- IATA: TBC; ICAO: none; FAA LID: T03;

Summary
- Airport type: Public
- Owner: Navajo Nation
- Serves: Tuba City, Arizona
- Elevation AMSL: 4,513 ft / 1,376 m
- Coordinates: 36°05′34″N 111°22′59″W﻿ / ﻿36.09278°N 111.38306°W

Map
- T03T03

Runways
| Direction | Length |  | Surface |
| ft | m |
| 15/33 | 6,230 | 1,899 | Asphalt |

Statistics (2010)
- Aircraft operations: 250
- Source: Federal Aviation Administration

= Tuba City Airport =

Airport in Coconino County, Arizona

Tuba City Airport is a public-use airport located 6 mi west of the central business district of Tuba City, in Coconino County, Arizona, United States.

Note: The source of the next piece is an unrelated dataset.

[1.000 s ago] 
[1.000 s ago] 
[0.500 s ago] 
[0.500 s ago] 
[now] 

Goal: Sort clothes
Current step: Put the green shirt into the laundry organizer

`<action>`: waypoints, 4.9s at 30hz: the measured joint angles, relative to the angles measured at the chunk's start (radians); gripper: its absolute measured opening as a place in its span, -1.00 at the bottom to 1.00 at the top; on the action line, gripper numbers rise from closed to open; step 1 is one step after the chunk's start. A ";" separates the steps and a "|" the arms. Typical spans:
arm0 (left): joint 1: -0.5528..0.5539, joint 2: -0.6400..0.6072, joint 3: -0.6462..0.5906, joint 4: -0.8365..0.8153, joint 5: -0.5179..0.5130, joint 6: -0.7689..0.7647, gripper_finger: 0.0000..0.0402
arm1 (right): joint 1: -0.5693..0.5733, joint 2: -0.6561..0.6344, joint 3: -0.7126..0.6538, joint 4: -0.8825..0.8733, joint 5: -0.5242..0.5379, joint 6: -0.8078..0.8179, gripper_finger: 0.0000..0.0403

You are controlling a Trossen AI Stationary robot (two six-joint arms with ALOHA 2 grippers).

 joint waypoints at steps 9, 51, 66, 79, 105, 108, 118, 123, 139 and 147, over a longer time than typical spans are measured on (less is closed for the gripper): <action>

It is owned by the Navajo Nation.

This is one of six airports owned by the Navajo Nation; the other five being Chinle Airport (E91), Kayenta Airport (0V7) and Window Rock Airport (RQE) in Arizona, plus Crownpoint Airport (0E8) and Shiprock Airport (5V5) in New Mexico.

== Facilities and aircraft ==
Tuba City Airport covers an area of 350 acre at an elevation of 4513 ft above mean sea level. It has one runway designated 15/33 with an asphalt surface measuring 6,230 by 75 feet (1,899 x 23 m). For the 12-month period ending April 18, 2010, the airport had 250 general aviation aircraft operations, an average of 20 per month.